Note: This is an excerpt from my latest book, Drive One Direction: How to Unleash the Accelerating Power of Alignment. In the One Way chapter, we highlight companies who unleashed the accelerating power of alignment with an intense focus on their corporate standards.
Starbucks (NASDAQ: SBUX) has 254,000 employees working in 24,000 retail stores in 70 countries.
Although there are roughly 100,000 permutations of drinks, there is only One Way to make each One.
Coffee has always been my favorite beverage. So, when Starbucks barged on the scene in the early ’90s, I was an early adopter. I have lost count of how many Starbucks I have visited in my life. Countless portions of this book have been written in Starbucks coffee shops around the world.
In the beginning, we all had to learn how to “speak Starbucks.” Does “decaf” come before or after “grande”? Is it “two pump no whip” or “no whip two pump?” What’s the difference between a cappuccino and a Frappuccino®?
Some people never became fluent in Starbucks and are embarrassed to go there.
Most people, however, have developed a basic level of Starbucks ordering competence.
As I am sure you have experienced, they also have a very specific process to ensure that your order is properly communicated to the barista. It is called the “Starbucks® Beverage Calling & Cup Marking System,” and even specifies that a black permanent marker be used to write beverage identification codes on cups.
And of course, they had to teach all their baristas how to make all those drinks.

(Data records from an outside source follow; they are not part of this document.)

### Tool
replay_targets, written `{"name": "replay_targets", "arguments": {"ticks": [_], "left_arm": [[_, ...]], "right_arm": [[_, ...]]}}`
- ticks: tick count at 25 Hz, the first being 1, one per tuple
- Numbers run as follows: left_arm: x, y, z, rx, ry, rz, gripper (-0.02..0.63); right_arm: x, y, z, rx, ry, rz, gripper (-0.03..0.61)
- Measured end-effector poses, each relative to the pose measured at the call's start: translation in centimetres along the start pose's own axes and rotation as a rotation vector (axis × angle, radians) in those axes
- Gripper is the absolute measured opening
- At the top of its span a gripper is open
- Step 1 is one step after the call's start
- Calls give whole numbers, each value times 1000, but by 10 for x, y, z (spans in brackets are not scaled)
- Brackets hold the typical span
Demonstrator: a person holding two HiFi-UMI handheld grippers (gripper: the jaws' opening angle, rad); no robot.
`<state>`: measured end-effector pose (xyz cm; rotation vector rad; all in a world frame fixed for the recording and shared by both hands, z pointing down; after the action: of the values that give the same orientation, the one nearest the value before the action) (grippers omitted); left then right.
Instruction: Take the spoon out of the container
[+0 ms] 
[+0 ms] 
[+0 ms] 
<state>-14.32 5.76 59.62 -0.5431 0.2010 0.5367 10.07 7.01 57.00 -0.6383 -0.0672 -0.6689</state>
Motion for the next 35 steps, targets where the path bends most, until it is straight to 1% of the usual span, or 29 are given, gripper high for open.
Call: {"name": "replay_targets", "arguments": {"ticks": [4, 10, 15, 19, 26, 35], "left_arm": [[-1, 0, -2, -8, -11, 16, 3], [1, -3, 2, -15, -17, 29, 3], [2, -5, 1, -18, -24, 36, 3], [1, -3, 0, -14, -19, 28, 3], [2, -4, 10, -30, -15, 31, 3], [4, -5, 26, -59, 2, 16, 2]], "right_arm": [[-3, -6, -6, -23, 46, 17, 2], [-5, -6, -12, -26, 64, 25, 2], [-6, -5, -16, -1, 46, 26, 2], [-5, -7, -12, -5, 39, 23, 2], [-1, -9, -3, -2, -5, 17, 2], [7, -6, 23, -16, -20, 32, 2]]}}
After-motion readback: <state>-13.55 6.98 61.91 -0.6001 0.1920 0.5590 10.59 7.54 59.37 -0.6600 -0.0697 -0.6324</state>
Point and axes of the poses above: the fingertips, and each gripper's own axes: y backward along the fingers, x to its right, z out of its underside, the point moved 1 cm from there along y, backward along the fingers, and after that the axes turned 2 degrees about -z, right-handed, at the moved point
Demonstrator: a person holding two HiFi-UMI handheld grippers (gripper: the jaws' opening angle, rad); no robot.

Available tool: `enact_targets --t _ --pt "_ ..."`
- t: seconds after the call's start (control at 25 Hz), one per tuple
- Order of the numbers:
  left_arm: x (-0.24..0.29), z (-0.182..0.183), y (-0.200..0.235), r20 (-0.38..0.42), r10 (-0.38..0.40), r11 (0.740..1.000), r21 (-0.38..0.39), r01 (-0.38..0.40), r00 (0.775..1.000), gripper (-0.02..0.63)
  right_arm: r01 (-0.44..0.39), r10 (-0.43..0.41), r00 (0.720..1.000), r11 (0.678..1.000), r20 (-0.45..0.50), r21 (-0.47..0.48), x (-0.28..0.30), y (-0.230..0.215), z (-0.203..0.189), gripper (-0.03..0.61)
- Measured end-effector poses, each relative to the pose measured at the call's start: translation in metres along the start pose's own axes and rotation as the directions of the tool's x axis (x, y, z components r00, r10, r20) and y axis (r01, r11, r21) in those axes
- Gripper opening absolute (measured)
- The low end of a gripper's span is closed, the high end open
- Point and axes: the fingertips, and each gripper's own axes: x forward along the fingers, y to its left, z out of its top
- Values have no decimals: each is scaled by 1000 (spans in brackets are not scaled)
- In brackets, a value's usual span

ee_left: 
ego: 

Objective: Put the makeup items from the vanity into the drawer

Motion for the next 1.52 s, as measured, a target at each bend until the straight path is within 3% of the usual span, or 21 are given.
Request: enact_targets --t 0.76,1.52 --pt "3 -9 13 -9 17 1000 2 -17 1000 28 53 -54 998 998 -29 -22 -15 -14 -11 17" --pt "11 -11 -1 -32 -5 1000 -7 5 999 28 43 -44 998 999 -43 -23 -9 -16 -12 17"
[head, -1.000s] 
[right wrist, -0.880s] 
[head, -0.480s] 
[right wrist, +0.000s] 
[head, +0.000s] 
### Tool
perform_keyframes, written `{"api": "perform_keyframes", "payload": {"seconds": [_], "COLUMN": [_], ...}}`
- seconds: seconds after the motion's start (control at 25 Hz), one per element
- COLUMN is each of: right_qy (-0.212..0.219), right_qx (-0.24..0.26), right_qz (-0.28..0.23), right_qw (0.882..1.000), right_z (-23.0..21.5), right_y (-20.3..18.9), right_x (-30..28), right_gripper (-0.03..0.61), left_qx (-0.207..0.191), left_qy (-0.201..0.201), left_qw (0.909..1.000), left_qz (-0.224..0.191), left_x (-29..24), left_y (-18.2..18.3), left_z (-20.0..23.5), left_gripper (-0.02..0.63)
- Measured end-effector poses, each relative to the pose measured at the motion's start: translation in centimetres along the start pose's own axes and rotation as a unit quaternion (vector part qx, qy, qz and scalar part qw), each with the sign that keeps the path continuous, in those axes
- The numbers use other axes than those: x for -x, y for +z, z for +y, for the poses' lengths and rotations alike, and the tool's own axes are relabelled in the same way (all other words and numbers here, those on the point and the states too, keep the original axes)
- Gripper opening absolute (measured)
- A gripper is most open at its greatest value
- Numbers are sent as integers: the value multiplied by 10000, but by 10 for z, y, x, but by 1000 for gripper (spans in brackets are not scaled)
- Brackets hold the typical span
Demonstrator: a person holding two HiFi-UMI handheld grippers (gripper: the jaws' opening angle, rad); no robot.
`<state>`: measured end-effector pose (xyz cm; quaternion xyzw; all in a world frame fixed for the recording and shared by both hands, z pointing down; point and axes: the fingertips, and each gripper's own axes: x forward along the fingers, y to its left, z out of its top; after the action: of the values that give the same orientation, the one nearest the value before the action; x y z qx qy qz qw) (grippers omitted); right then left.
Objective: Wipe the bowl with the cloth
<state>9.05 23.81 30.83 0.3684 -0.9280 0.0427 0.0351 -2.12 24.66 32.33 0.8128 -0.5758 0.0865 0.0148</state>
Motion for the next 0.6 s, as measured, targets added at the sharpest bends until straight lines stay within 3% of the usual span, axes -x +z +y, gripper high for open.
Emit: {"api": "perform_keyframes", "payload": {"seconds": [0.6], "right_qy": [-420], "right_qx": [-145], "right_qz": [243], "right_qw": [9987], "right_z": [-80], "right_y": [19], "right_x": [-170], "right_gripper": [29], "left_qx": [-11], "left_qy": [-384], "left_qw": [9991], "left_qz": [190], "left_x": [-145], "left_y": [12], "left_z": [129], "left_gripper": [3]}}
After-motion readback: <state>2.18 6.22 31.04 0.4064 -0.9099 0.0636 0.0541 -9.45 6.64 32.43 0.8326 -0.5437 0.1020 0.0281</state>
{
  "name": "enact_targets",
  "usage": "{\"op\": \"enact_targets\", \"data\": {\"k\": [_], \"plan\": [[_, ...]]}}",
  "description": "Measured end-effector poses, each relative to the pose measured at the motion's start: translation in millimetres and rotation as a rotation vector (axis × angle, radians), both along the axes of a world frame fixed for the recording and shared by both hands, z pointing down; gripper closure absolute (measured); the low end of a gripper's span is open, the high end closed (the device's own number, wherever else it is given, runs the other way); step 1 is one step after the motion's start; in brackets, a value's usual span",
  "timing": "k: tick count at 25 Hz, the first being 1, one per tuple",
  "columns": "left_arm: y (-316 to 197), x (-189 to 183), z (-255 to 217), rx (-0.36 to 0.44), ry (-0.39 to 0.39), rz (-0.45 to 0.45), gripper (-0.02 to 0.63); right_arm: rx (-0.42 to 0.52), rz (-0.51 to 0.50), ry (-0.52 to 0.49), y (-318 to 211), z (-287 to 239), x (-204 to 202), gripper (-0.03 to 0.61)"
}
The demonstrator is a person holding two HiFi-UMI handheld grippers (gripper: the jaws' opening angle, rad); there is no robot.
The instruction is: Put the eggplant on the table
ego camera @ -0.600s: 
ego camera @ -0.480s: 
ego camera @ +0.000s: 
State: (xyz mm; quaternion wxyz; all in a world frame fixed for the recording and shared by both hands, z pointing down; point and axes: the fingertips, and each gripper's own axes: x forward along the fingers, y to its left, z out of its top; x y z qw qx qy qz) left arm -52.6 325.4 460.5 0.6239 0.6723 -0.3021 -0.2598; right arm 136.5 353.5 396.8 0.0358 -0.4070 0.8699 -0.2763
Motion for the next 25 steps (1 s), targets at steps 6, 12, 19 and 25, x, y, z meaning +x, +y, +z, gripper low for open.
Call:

My sense is that being a Starbucks barista is a lot harder than most people think. They must memorize the Starbucks beverage manual, which contains the exact specifications for every drink. And these specifications are extremely specific.
Did you know:
- Beverage temperature is between 150oF and 170oF not including Americanos. (Unless you order it extra hot.)
- An espresso shot should be 15–19 seconds for Verismo and 18–23 seconds for La San Marco.
- Blended beverages should be poured into the cup within 10 seconds of blending.
All of this is designed to fulfill The Starbucks Promise: “Your drink should be perfect, every time. If not, let us know and we’ll make it right.”
In order for Starbucks to fulfill their mission and deliver on their brand promise, they had to develop strict corporate standards.
There is only One Way to make a double-tall skim latte—my go-to drink.
Does your company have specific process standards for every product?